It is a truism that conceptual understanding of a hypothesis is required for its empirical investigation. However, the concept of recursion as articulated in the context of linguistic analysis has been perennially confused. Nowhere has this been more evident than in attempts to critique and extend Hauseretal's. (2002) articulation. These authors put forward the hypothesis that what is uniquely human and unique to the faculty of language—the faculty of language in the narrow sense (FLN)—is a recursive system that generates and maps syntactic objects to conceptual-intentional and sensory-motor systems. This thesis was based on the standard mathematical definition of recursion as understood by Gödel and Turing, and yet has commonly been interpreted in other ways, most notably and incorrectly as a thesis about the capacity for syntactic embedding.
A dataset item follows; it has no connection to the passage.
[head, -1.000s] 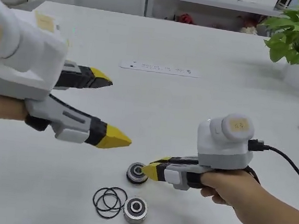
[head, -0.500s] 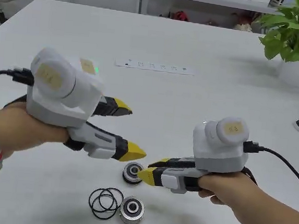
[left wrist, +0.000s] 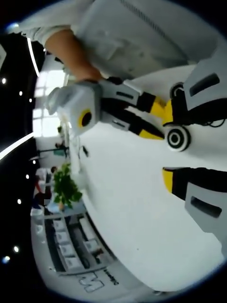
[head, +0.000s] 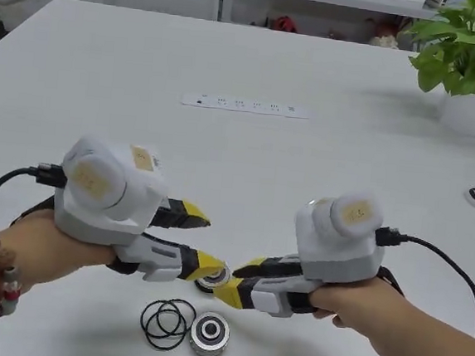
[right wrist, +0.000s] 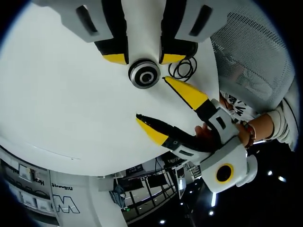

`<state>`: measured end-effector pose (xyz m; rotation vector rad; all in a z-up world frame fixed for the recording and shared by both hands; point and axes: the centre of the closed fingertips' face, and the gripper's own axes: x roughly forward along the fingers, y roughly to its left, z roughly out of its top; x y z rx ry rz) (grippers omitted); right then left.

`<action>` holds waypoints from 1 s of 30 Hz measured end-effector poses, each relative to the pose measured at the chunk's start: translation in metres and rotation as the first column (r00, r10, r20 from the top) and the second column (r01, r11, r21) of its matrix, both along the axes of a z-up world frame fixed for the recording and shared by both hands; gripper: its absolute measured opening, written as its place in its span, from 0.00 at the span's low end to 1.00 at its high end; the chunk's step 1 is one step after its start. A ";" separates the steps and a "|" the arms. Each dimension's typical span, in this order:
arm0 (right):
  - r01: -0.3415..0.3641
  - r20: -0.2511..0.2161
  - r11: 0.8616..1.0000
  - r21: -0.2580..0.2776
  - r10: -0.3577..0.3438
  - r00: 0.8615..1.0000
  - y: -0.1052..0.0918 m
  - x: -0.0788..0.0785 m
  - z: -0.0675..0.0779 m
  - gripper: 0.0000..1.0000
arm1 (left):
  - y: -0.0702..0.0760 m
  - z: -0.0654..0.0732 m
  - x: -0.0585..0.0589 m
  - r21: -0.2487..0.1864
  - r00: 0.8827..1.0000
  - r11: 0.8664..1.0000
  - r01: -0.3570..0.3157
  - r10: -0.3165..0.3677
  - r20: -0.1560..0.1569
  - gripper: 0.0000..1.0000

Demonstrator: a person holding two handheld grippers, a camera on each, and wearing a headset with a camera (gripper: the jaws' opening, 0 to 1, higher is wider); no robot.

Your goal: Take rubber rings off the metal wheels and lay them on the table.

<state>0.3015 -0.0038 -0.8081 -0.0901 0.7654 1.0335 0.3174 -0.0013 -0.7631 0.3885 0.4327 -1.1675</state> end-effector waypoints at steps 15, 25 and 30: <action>-0.044 0.093 0.998 -0.033 0.047 0.995 0.002 0.003 0.000 0.20 | -0.001 -0.027 -0.007 0.049 0.999 0.998 0.027 -0.026 -0.035 0.21; -0.072 0.134 0.996 -0.061 0.079 0.988 0.002 0.004 -0.001 0.16 | -0.001 -0.029 -0.007 0.047 0.999 0.999 0.019 -0.017 -0.044 0.14; -0.080 0.134 0.995 -0.062 0.088 0.987 0.001 0.003 0.000 0.13 | -0.001 -0.029 -0.007 0.036 0.999 0.999 0.009 -0.007 -0.051 0.14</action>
As we explain, the recursiveness of a function is defined independent of such output, whether infinite or finite, embedded or unembedded—existent or non-existent. And to the extent that embedding is a sufficient, though not necessary, diagnostic of recursion, it has not been established that the apparent restriction on embedding in some languages is of any theoretical import. Misunderstanding of these facts has generated research that is often irrelevant to the FLN thesis as well as to other theories of language competence that focus on its generative power of expression. This essay is an attempt to bring conceptual clarity to such discussions as well as to future empirical investigations by explaining three criterial properties of recursion: computability (i.e., rules in intension rather than lists in extension); definition by induction (i.e., rules strongly generative of structure); and mathematical induction (i.e., rules for the principled—and potentially unbounded—expansion of strongly generated structure). By these necessary and sufficient criteria, the grammars of all natural languages are recursive.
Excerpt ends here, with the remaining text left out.